__Problem description__: Omit every picture while repeating the entries exactly.

======

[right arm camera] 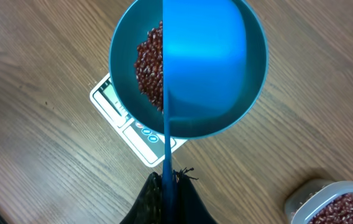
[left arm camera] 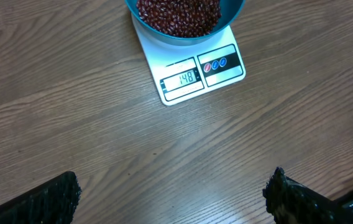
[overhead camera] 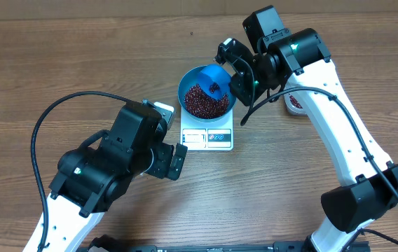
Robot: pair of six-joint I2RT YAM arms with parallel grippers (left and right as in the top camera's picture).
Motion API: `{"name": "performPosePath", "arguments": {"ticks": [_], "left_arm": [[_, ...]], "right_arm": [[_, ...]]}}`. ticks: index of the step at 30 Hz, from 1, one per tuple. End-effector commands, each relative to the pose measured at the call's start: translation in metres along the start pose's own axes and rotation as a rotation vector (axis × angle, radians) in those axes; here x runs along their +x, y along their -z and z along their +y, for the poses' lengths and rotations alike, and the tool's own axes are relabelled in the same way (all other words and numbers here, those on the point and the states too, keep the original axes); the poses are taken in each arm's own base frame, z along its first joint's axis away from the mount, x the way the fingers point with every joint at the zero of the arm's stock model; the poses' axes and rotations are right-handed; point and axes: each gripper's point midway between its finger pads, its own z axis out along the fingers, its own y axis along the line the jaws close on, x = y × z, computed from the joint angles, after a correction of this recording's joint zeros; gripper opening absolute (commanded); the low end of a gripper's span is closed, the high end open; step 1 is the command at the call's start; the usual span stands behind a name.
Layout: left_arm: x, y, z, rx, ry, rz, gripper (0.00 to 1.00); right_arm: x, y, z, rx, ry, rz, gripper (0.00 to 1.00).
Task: Scoop item into bowl and weigh 150g on scale
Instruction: 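Hold the scoop tipped over the teal bowl, trickling beans in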
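A teal bowl (overhead camera: pixel 188 82) of red beans (overhead camera: pixel 202 101) stands on a white scale (overhead camera: pixel 207 137); its display (left arm camera: pixel 181 79) reads 148. My right gripper (right arm camera: pixel 168 186) is shut on the handle of a blue scoop (right arm camera: pixel 204 56), which hangs tilted over the bowl's right half, with a few beans showing in it in the overhead view. My left gripper (left arm camera: pixel 175 186) is open above bare table, in front of the scale, its fingers (left arm camera: pixel 52 199) wide apart.
A clear container of red beans (right arm camera: pixel 329 206) sits on the table to the right of the scale, partly hidden under my right arm (overhead camera: pixel 339 133) in the overhead view. My left arm (overhead camera: pixel 108 168) fills the front left.
The scoop has shifted slightly left over the bowl and now shows a few beans in its mouth. The scale still reads 148. The left arm has not moved.
The scoop hung tilted over the bowl with the scale at 147. Then the display read 148 with the scoop still above the bowl. It has stayed at 148 since, the scoop only shifting a little over the bowl's right side.
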Motion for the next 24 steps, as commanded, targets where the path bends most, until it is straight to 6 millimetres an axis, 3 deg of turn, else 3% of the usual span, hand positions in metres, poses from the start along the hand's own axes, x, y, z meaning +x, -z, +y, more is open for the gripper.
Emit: {"name": "performPosePath", "arguments": {"ticks": [1, 5, 9, 13, 18, 24], "left_arm": [[-0.007, 0.004, 0.0, 0.001, 0.019, -0.02, 0.99], [-0.007, 0.004, 0.0, 0.001, 0.018, -0.02, 0.99], [-0.007, 0.004, 0.0, 0.001, 0.018, -0.02, 0.99], [-0.007, 0.004, 0.0, 0.001, 0.019, -0.02, 0.99], [-0.007, 0.004, 0.0, 0.001, 0.018, -0.02, 0.99], [-0.007, 0.004, 0.0, 0.001, 0.019, -0.02, 0.99]], "right_arm": [[-0.009, 0.017, -0.008, 0.066, -0.026, -0.047, 0.04], [-0.009, 0.016, 0.007, -0.01, 0.04, -0.054, 0.04], [-0.007, 0.017, -0.011, 0.071, -0.016, -0.042, 0.04], [-0.005, 0.017, -0.012, 0.081, -0.022, -0.033, 0.04], [-0.003, 0.016, 0.017, -0.066, 0.078, -0.039, 0.04], [0.0, 0.016, -0.003, 0.047, 0.022, -0.011, 0.04]]}}
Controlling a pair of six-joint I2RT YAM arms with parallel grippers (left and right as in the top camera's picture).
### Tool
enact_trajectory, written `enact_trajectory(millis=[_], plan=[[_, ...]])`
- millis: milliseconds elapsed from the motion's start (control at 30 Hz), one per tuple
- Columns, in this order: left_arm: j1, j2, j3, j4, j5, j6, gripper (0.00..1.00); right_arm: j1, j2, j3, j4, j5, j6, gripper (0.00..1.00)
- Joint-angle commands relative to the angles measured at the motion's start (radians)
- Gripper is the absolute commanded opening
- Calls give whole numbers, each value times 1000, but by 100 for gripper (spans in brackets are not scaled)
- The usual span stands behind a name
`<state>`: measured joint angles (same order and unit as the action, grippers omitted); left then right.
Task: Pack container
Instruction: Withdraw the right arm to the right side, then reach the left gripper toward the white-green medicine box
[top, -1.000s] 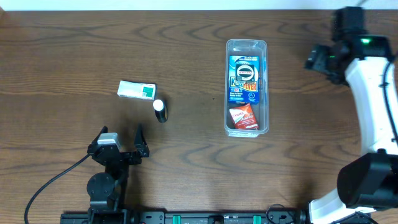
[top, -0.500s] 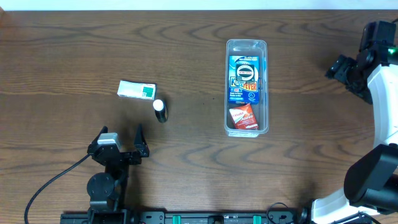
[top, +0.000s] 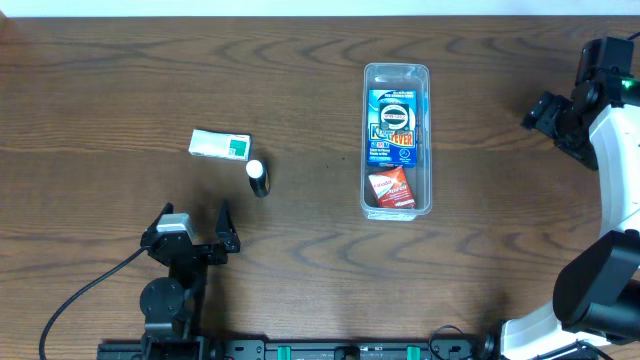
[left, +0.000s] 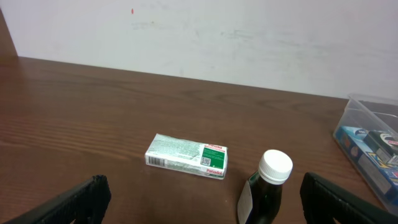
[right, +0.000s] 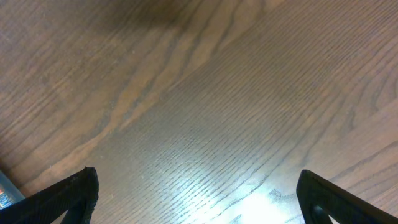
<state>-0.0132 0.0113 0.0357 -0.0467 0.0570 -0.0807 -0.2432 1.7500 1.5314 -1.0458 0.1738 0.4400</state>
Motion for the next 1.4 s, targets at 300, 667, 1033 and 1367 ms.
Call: enact_trajectory(millis=[300,667,1033,1367], plan=[[5,31,150,6,171,-48,98,-5,3,-6,2,1,0,99],[5,747,943,-772,221,-3,98,-5,3,-6,2,1,0,99],[5,1171,1421,-1043,78,-438,98,-5,3,-6,2,1,0,99],[7,1402,1674,-1148,190,-597,98,-5,3,-6,2,1,0,99]])
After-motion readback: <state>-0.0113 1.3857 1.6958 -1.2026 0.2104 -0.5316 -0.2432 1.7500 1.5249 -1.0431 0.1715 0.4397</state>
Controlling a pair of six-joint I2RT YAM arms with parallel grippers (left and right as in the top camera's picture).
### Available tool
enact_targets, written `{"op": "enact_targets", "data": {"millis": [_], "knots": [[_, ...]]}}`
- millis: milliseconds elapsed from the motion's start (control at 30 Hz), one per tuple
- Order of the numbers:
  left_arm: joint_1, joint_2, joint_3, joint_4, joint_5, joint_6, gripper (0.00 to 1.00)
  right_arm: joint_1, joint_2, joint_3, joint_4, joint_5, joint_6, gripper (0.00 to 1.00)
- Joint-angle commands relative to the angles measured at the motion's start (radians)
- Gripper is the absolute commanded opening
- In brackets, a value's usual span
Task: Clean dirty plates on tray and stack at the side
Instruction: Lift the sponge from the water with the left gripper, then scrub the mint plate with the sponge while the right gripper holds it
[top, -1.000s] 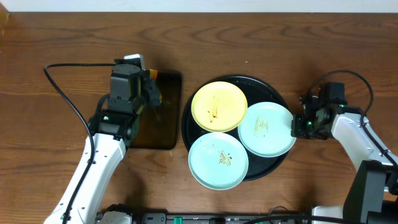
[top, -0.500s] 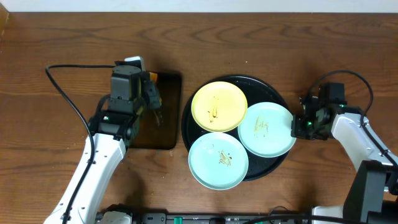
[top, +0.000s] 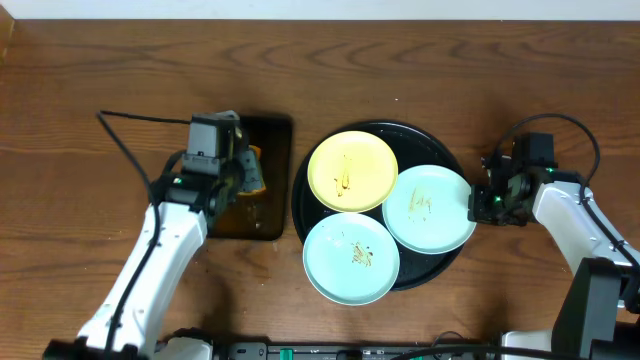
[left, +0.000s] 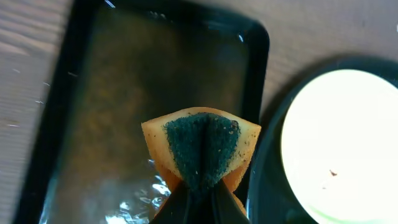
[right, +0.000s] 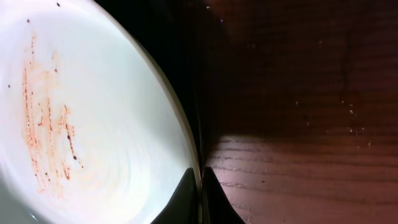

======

__Result of the task__:
[right arm camera] 
[left arm camera] 
[overhead camera] 
Robot: pair of six-joint I2RT YAM arms with parallel grippers (left and right as in the top camera's picture).
Motion API: `{"name": "performPosePath", "arguments": {"ticks": [_], "left_arm": [[_, ...]], "right_arm": [[_, ...]]}}`. ticks: index of the step at 30 Hz, from 1, one per tuple. End-effector commands, each relative to the pose measured at the call's start: translation in metres along the start pose's own axes and rotation as a rotation vector (axis × angle, radians) in those axes; here x runs along their +x, y along their -z and z along their +y, for the poses' lengths and rotations alike, and the tool's own axes are relabelled in the same way (all other words and numbers here, those on the point and the states too, keep the original axes); the poses are taken in each arm's own base frame, z along its first joint's axis away from the mount, x the way the fingers point with every joint at the zero of the arm's stock model; the poses' axes and rotations are right-handed; point and axes: each gripper's point midway between its finger pads, its own z axis out along the fingers, its own y axis along the line the jaws close on, x = y × z, computed from the joint angles, after a correction of this recording's joint zeros; gripper opening absolute (commanded); the low end of a gripper's span is closed, the high end open; step 1 is the command at the call's start; the usual span stands behind a name.
Layout: left_arm: x, y, z, rx, ry, rz, gripper (0.00 to 1.00); right_arm: x, y, z, rx, ry, rz, gripper (0.00 to 1.00).
Task: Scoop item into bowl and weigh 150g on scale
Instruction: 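Hold the scoop tipped over the teal bowl, trickling beans in
A teal bowl (overhead camera: pixel 188 82) of red beans (overhead camera: pixel 202 101) stands on a white scale (overhead camera: pixel 207 137); its display (left arm camera: pixel 181 79) reads 148. My right gripper (right arm camera: pixel 168 186) is shut on the handle of a blue scoop (right arm camera: pixel 204 56), which hangs tilted over the bowl's right half, with a few beans showing in it in the overhead view. My left gripper (left arm camera: pixel 175 186) is open above bare table, in front of the scale, its fingers (left arm camera: pixel 52 199) wide apart.
A clear container of red beans (right arm camera: pixel 329 206) sits on the table to the right of the scale, partly hidden under my right arm (overhead camera: pixel 339 133) in the overhead view. My left arm (overhead camera: pixel 108 168) fills the front left.
The scoop has shifted slightly left over the bowl and now shows a few beans in its mouth. The scale still reads 148. The left arm has not moved.
The scoop hung tilted over the bowl with the scale at 147. Then the display read 148 with the scoop still above the bowl. It has stayed at 148 since, the scoop only shifting a little over the bowl's right side.
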Motion for the next 24 steps, as commanded, targets where the path bends most, until it is straight to 6 millimetres an axis, 3 deg of turn, else 3% of the usual span, hand positions in metres, poses from the start along the hand's own axes, x, y, z meaning +x, -z, +y, more is open for the gripper.
Emit: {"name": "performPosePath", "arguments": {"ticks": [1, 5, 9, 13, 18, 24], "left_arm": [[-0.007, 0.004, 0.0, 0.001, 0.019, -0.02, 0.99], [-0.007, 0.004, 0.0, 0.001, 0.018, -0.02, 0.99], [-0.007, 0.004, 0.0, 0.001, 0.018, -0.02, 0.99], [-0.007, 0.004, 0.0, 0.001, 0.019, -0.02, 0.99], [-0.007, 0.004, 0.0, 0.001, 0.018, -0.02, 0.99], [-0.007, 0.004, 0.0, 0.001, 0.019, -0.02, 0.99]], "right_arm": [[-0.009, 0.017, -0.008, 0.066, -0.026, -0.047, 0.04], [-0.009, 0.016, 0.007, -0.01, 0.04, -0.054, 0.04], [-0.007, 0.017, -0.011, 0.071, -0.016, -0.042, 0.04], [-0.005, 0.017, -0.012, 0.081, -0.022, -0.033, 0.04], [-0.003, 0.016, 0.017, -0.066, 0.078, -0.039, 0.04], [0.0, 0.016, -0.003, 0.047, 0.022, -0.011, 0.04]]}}
Controlling a pair of six-joint I2RT YAM arms with parallel grippers (left and right as in the top camera's picture).
### Tool
enact_trajectory, written `enact_trajectory(millis=[_], plan=[[_, ...]])`
- millis: milliseconds elapsed from the motion's start (control at 30 Hz), one per tuple
- Columns, in this order: left_arm: j1, j2, j3, j4, j5, j6, gripper (0.00..1.00); right_arm: j1, j2, j3, j4, j5, j6, gripper (0.00..1.00)
- Joint-angle commands relative to the angles measured at the motion's start (radians)
- Gripper is the absolute commanded opening
- Calls give whole numbers, each value times 1000, but by 100 for gripper (spans in brackets are not scaled)
- The usual span stands behind a name
`<state>`: measured joint angles (same order and unit as the action, grippers omitted); left then right.
Task: Pack container
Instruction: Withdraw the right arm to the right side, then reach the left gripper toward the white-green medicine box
[top, -1.000s] 
[top, -0.500s] 
[top, +0.000s] 
[left, +0.000s] 
[right, +0.000s] 
<state>-0.0132 0.0113 0.0357 -0.0467 0.0570 -0.0807 -0.2432 1.7500 1.5314 -1.0458 0.1738 0.4400</state>
Motion for the next 1.4 s, targets at 300, 667, 1033 and 1367 ms.
Call: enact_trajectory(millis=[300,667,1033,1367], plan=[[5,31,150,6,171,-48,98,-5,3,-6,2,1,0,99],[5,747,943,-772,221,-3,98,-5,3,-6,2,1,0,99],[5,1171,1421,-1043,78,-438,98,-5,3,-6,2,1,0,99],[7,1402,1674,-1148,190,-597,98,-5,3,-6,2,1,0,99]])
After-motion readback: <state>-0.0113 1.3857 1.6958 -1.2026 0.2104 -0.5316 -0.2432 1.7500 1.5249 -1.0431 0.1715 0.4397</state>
Controlling a pair of six-joint I2RT YAM arms with parallel grippers (left and right as in the top camera's picture).
### Available tool
enact_targets, written `{"op": "enact_targets", "data": {"millis": [_], "knots": [[_, ...]]}}`
- millis: milliseconds elapsed from the motion's start (control at 30 Hz), one per tuple
- Order of the numbers:
  left_arm: joint_1, joint_2, joint_3, joint_4, joint_5, joint_6, gripper (0.00 to 1.00)
  right_arm: joint_1, joint_2, joint_3, joint_4, joint_5, joint_6, gripper (0.00 to 1.00)
- Joint-angle commands relative to the angles measured at the motion's start (radians)
- Gripper is the absolute commanded opening
- In brackets, a value's usual span
Task: Clean dirty plates on tray and stack at the side
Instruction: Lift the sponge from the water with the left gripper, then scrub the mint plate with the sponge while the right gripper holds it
[top, -1.000s] 
[top, -0.500s] 
[top, +0.000s] 
[left, +0.000s] 
[right, +0.000s] 

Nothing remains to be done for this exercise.